その変化した姿は、”死”そのものだった。
背中からは黒いオーラが流れ出て外套のように風になびく。頭髪は白髪から黒髪に変化し、瞳の色も漆黒そのものだ。そして何より目を引くのが、右手に持った大きな剣。
とてつもなく、死の匂いを漂わせるその剣を、私は待ち望んでいた。
あれが、私を殺すことのできる、この世で唯一の武器。
「包囲!」
九条はそう叫ぶと、持っていた細剣を地面に突き立てる。突き立てられた細剣は柄だけ残し砕けると、光は相手の四方に散り、無数の刃に変化する。
「乱撃!」
残った柄をその場で振り回すと、相手を囲んでいた刃が不規則なリズムで襲い掛かる。しかし相手はその全てを視認せずに叩き落していく。叩き落され砕け散った刃はまた収束し新たな刃となって相手を襲う。
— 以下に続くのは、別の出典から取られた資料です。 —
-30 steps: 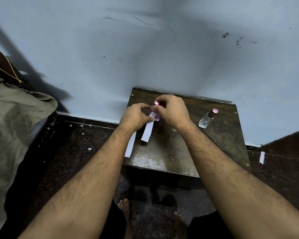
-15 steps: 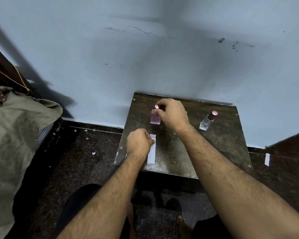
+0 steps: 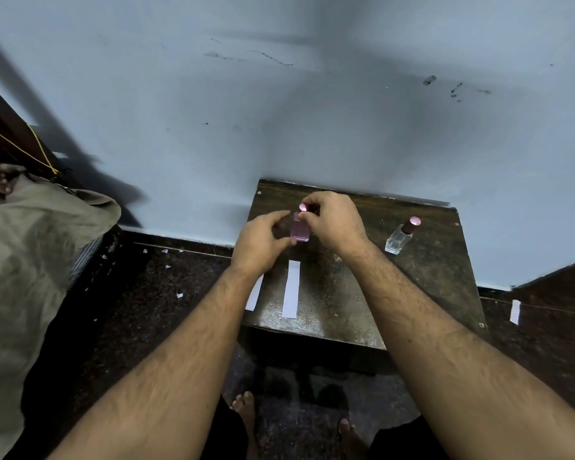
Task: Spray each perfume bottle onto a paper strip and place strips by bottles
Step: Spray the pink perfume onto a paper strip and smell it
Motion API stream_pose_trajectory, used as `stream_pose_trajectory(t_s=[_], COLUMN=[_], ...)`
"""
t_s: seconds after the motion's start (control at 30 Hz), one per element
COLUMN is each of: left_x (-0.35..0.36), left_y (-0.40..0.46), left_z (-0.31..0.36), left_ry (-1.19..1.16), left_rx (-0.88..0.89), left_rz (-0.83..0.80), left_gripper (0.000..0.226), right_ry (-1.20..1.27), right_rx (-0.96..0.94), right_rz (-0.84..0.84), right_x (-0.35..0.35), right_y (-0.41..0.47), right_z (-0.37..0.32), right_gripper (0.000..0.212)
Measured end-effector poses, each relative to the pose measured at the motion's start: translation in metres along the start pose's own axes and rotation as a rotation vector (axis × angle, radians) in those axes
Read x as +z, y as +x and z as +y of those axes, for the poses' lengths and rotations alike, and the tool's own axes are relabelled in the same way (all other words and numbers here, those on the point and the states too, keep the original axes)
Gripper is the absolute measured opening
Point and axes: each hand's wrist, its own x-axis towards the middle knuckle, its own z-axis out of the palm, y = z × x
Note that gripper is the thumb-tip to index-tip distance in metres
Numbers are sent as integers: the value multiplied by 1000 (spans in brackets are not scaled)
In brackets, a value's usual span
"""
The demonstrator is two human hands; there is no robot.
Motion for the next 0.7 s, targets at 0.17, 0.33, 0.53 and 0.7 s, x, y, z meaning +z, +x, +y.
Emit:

どれくらいの時間それが続いただろう。あるいは一瞬だったかもしれない。私がまばたきをするその刹那に勝負は決した。
最後の一撃の直後しか見えなかったが、勝敗は明らかだった。九条が腕を交差させて防御の体勢をとっていたが、その上から地形が変化するほどの重い攻撃を受け、そして九条の身体を上から下へと斬り下ろしていく。真っ二つ、とはならなかったが、しかしあれだけ深い傷を負っては、もう戦えないだろう。九条が、その場でひざから崩れ落ちる。
「さて、残りは君だ」
圧倒的。絶対的なその存在は一歩一歩私に向かってくる。
ああ、この人になら殺されてもいい。
そう、一層強く思ってしまった。
だけど。
「私はもう、間違えない」
私の中で、何かが弾けた。
これは違うと、何かがささやいた。
私は過去の自分を否定したくなかった。だから、自分が死ぬという今この時でさえも私は間違った選択をとろうとしている。それが私にとって正しいことだから。何もせずただ黙って殺される。という一番最悪な選択を、当たり前のように享受する。
だからこそこの場で、この状況で、”私”は私を否定する。
「私はまだ、死ぬわけにはいかない!」
私が死ねば、片翼を担うティデリアも死んでしまう。
それだけは、嫌だ。
「ああ、君は”黒衣”の因子か」
黒の因子の能力はそのほとんどが使用者を纏うように発現するのとは違い、”黒衣”の能力は使用者の武器に纏うように発現する。
だから、私の持つ太刀から滲み出るおぞましいオーラを見て相手はそう判断したらしい。
しかし、これはまだ半分。
「ん? ”黒衣”は使用者自身には発現しないはずだが」
「ひとつ、勘違いをしているらしいですね」
きっと相手が最初に私の所有する因子武器を判別できなかった理由がこれだ。
「私は確かに”黒衣”の因子の能力を持つ武器を所有していますが、”私”が内蔵している因子は”黒炎”です!」
燃えるような黒いオーラが、私から溢れ出てくる。それはまるで衰えることのない、延々と燃え盛る炎であり、私の生命そのものが燃えていると言ってもいい。
意識が遠のいていくのが分かる。それでも気丈に胸を張って、清々しくも寂しい気持ちを抱きながら、”私”が宣言する。